DTOcean Development: Change Management

Github Repository Structures

In the interest of external engagement and maintaining a fairly simple management structure for handling updates through pull requests, a process similar to many mature python packages that are developed through Github, such as IPython or Pandas, will be used.

The basic concept is that each repository will have just two branches as follows:

  1. Master: This is the default branch of Github repositories and will carry the development version of each package. This branch should be stable and should work with upstream packages but it is not guaranteed.
  2. Release(s): This branch will hold the latest stable version of the code. The branch itself will be labelled following the “major.minor” version number of the package and then tags will be used to indicate micro version changes. It may be that multiple release branches need maintained while upstream packages “catch-up” to the release, but the older releases should have no further commits made to them.

Package Version Numbers

The version numbering of the DTOcean packages generally relates to the amount of effort required for upstream repositories as a result of changes made downstream. Some typical examples of changes for the three level version hierarchy is as follows:

Some judgement may be necessary as to define the appropriate level to be incremented for a particular change, but the idea is that the hierarchy considers the level of impact on upstream packages. Indeed, beyond micro version changes (which should require no action from upstream) the developers of upstream packages should be consulted to discuss the likely level of impact.

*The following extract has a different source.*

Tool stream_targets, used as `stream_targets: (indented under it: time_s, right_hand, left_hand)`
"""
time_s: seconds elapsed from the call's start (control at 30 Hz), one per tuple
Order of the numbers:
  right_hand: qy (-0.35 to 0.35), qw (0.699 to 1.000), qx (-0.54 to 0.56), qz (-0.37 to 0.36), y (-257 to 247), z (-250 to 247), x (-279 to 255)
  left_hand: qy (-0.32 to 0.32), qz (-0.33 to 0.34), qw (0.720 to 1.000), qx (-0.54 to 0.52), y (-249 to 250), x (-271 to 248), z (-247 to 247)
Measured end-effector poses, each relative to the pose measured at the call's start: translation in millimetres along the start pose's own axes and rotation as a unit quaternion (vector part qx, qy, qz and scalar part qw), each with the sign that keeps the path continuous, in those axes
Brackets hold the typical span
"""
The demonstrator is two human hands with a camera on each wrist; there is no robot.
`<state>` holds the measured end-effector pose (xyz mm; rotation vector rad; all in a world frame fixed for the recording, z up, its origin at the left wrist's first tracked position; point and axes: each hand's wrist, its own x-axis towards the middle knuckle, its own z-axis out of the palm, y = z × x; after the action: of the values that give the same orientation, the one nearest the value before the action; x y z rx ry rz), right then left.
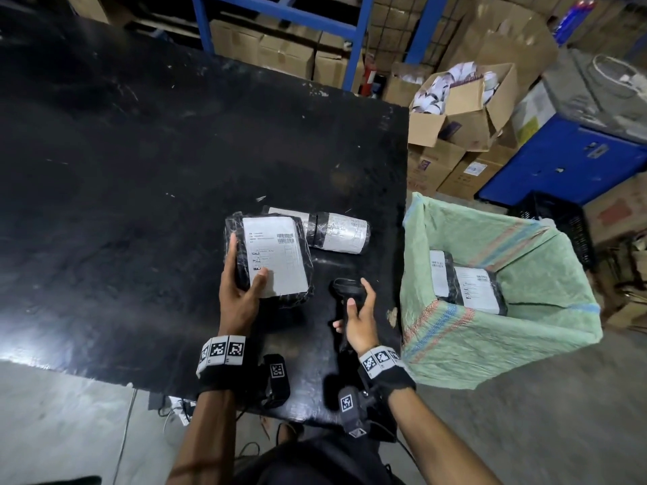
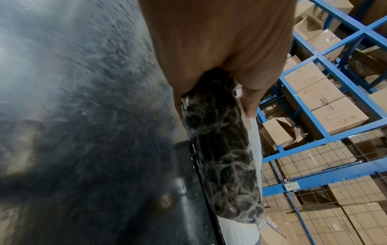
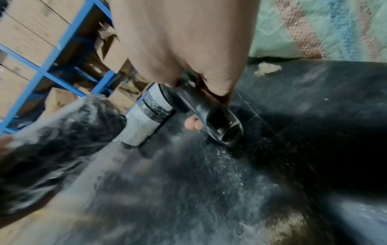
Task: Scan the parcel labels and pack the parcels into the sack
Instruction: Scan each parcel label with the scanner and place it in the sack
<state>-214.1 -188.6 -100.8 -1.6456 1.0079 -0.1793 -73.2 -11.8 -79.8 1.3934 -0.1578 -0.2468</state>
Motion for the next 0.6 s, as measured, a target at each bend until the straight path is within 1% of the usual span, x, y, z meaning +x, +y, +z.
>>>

The updating of a version number in a package should “automatically” trigger an update of the matching hierarchy version in upstream packages. Although this can not really happen automatically for changes other than micro versions, the process should be instigated once the upstream package developer has been made aware of the change through the DTOcean Mailing List.

Development Stack

In order to allow developers of modules to evaluate the impact of their changes, outside of any automated tests, it is necessary to provide a development stack that can be used to create a “local” version of DTOcean.

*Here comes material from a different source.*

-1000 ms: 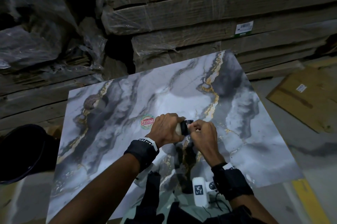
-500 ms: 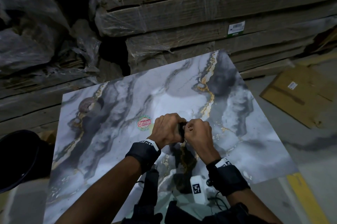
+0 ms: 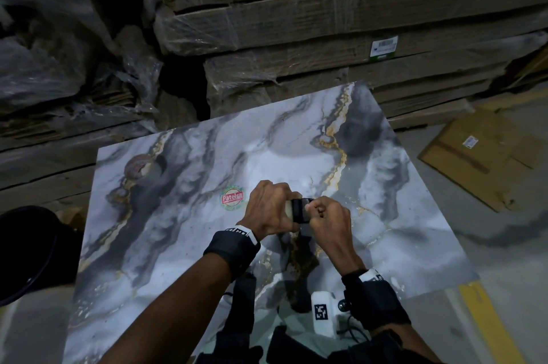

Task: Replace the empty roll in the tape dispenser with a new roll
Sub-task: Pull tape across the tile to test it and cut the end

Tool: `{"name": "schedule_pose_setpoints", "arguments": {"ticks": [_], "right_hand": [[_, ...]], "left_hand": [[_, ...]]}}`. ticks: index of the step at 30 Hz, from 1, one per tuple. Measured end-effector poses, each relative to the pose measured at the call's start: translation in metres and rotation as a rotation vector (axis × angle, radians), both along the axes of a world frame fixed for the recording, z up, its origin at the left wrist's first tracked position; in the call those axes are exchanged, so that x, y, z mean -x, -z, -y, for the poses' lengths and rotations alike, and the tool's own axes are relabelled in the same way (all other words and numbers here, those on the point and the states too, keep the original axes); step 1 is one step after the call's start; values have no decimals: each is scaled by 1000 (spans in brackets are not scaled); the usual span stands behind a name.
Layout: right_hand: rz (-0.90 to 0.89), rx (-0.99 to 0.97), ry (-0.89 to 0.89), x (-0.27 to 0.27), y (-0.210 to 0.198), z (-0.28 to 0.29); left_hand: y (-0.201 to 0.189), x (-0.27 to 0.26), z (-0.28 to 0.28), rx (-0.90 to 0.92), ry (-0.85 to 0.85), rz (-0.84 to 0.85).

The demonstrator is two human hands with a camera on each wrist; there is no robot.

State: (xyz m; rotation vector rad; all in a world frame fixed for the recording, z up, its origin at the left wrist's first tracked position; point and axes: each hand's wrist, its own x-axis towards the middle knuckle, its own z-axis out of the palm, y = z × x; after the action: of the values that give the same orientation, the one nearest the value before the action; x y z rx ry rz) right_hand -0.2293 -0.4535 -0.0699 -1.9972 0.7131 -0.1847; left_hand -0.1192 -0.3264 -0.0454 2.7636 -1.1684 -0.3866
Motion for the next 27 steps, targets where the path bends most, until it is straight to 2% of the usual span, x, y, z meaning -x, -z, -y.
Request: {"name": "schedule_pose_setpoints", "arguments": {"ticks": [3,8,13,16,21,27], "right_hand": [[-21,-31,29,-1,-4,15],[-112,-57,-40,-11,3,33],[-105,-356,-30,-5,34,55],[-120,-433,-3,-4,47,56],[-114,-445,25,-10,62,54],[-106,-330,12,-21,71,55]], "left_hand": [[4,-8,-9,-51,7,-1],[7,-12,-14,-49,-12,-74],[5,-14,-8,-97,-14,-50],[8,-14,-4,-104,0,-26],[11,-15,5,-142,-21,-24],[12,-19,24,-267,-22,-23]]}}
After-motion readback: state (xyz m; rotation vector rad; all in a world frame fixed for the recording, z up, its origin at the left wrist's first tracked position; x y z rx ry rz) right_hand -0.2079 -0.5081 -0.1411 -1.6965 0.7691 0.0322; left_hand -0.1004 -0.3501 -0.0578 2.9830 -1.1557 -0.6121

To facilitate this the stable (release) version of all the DTOcean packages will be made available through Anaconda Cloud, which can then be installed through the “conda” package management system.

Details of how to install and develop the complete DTOcean system can be found on the dtocean-app Github repository page.

Updating Process

All updates to the dtocean repositories shall be handled through pull requests and apart from micro version bug fixes, they should be made against the master branch. In the case of micro version changes these should be submitted to the current release branch.

In order to cleanly maintain the two public branches, other branches must not be part of any pull request. Private branches are not discouraged, but when submitting to the public server they must either be “fast-forward” merged or “rebased”. This way all changes are maintained in the master branch.

The same process should be followed for changes submitted to the release branch but those changes may or may not be incorporated into the master branch depending on its level of development.

This process is detailed in the following subsections which is adapted from the descriptions in Nicola Paolucci’s blog post.

Creating a Fork and Cloning

The developer should use a personal fork of the DTOcean repository, rather than working directly on the official repositories themselves. The process is started as follows:

  1. “Fork” the DTOcean repository into a personal repository on Github. This can be done using the “Fork” button in the top right of the Github page.
  2. “Clone” the personal fork onto your computer to produce a local working copy.

Syncing the Fork

It is desirable to keep the fork in sync with the official repository, both for submitting work and reusing the fork in the future (rather than deleting and cloning again).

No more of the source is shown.